C. Large scale chromatin localization analysis

Unlike the indirect co-regulation strategy above, ChIP-chip assay allows to detect TF binding targets in the whole genome by cross-linking protein to chromatin DNA in vivo. The first two human ChIP-chip experiments were done using a CpG island DNA chip (Weinmann et al. 2002) or using a Refseq genes promoter chip (Ren et al. (2002) to map E2F4 target genes.

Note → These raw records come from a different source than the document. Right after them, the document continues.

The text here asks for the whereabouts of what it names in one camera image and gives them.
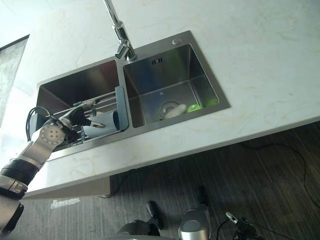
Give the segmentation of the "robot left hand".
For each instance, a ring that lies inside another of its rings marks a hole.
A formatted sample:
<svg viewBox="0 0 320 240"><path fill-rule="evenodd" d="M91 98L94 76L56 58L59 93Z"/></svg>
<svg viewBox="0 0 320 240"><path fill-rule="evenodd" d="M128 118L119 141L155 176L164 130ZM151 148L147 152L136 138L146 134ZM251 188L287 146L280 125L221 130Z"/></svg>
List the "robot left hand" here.
<svg viewBox="0 0 320 240"><path fill-rule="evenodd" d="M65 140L68 143L74 143L78 140L79 134L74 130L74 126L87 126L94 128L104 128L103 123L99 123L88 119L85 116L85 108L78 106L58 119L58 122L62 125L62 131L65 133Z"/></svg>

In collaboration with Ren lab, we have used ChIP-chip assay to discover a global transcriptional regulatory role for c-myc in Burkitt’s lymphoma cells (Li et al. 2003). We find that c-myc together with its heterodimeric partner, Max, occupy more than 15% of the gene promoters tested and they colocalize with TFIID in these cells, indicating a general role for over-expressed c-myc in global gene regulation of some cancer cells. One surprise from the promoter analysis is that many of the targets do not have the

conventional E-box, instead we find a novel motif CGGAAG by BEAST which is the most significant cis-element shared by large number of c-myc/Max binding target promoters (Hata et al. unpubl.). Furthermore, most of the elements are located near TSS (within 100 bp) and their positions are conserved among human, mouse and rat (data not shown). We are currently seeking experimental test for its functional relevance.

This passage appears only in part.